Based on the foregoing, we conclude that Diaz has not established the first prong of Strickland. See 466 U.S. at 687, 104 S. Ct. at 2064; see also Lopez, 343 S.W.3d at 142. Moreover, even if he had established the first prong of Strickland, we cannot say that Diaz established “a reasonable probability that, but for counsel's unprofessional errors, the result of the proceeding would have been different,” especially given that A.P. testified and the jury, with its guilty verdict, clearly believed A.P.'s version of the events in question. See Strickland, 466 U.S. at 687, 104 S. Ct. at 2064; Thompson, 9 S.W.3d at 812; see also Chambers v. State, 805 S.W.2d 459, 461 (Tex. Crim. App. 1991) (noting that it is within the province of the factfinder to judge the credibility of the witnesses, meaning the factfinder may believe all, some, or none of the testimony presented by the parties). We therefore overrule Diaz's first issue.

III. COURT COSTS

In his second issue, Diaz contends that several fees included in the bill of costs lack a statutory basis and, thus, should be deleted from the trial court's judgment. Specifically, Diaz challenges the “CCC” fee of $80.00, the “CRIMINAL FILING FEE” of $40.00, the “VCTM45” fee of $45.00, and the “TPSF” fee of $12.50. The State concedes that these fees should not have been assessed and recommends modifying the trial court's judgment.

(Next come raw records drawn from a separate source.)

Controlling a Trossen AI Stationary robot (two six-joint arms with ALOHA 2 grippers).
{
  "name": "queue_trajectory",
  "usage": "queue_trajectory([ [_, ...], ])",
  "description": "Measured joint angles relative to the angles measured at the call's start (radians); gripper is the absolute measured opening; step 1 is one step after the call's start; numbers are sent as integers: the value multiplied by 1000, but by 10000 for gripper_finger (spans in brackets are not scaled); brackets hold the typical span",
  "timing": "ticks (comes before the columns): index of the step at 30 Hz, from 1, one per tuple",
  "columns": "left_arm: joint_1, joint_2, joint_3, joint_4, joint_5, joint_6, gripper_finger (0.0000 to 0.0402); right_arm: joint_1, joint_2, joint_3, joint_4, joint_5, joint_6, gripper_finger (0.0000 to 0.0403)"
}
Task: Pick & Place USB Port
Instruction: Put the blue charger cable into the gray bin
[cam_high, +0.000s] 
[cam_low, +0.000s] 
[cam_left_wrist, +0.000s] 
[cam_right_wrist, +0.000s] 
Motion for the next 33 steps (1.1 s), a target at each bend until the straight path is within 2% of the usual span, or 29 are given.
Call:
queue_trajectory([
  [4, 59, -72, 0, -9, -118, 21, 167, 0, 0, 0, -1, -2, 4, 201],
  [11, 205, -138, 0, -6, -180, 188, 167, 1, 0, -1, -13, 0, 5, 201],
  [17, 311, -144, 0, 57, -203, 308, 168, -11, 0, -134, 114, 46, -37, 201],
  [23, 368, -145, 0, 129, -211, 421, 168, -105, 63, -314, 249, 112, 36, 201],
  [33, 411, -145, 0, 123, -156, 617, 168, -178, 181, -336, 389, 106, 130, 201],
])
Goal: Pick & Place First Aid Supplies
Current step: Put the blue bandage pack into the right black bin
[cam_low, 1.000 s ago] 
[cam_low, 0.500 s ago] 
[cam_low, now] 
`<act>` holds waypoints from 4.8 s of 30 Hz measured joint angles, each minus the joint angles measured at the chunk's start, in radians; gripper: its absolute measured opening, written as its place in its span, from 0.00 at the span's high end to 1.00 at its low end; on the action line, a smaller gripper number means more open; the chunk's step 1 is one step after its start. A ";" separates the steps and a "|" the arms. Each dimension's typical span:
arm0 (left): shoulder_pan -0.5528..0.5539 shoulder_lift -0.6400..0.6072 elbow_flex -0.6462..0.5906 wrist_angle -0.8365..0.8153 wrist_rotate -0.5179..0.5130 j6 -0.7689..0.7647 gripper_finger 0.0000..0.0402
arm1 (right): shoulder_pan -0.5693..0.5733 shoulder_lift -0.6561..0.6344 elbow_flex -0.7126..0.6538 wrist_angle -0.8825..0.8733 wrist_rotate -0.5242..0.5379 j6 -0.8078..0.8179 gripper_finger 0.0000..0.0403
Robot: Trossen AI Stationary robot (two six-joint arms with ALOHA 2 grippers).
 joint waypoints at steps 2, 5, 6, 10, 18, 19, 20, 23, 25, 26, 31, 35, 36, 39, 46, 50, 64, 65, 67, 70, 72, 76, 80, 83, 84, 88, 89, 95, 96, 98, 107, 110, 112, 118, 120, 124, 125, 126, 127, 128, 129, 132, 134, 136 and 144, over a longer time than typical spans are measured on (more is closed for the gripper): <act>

Only statutorily-authorized court costs may be assessed against a criminal defendant. See Johnson v. State, 423 S.W.3d 385, 389 (Tex. Crim. App. 201 $); see also Sabedra v. State, No. 10-16-00033-CR, 2017 Tex. App. LEXIS 2241, at *5 (Tex. App.—Waco Mar. 15, 2017, no pet.) (mem. op., not designated for publication). As argued by Diaz, there does not appear to be a statutory basis for the “CCC,” “CRIMINAL FILING FEE,” “VCTM45,” and “TPSF” fees. Accordingly, we sustain Diaz's second issue and, therefore, modify the trial court's judgment to delete these fees. Or, in other words, we modify the trial court's judgment to reduce the amount of assessed court costs by $177.50—the cumulative total of the challenged fees.

IV. CONCLUSION

Based on the foregoing, we modify the trial court's judgment to delete the “CCC,” “CRIMINAL FILING FEE, “VCTM45,” and “TPSF” fees. This results in the reduction in the amount of the assessed court costs by $177.50. We affirm the trial court's judgment as modified.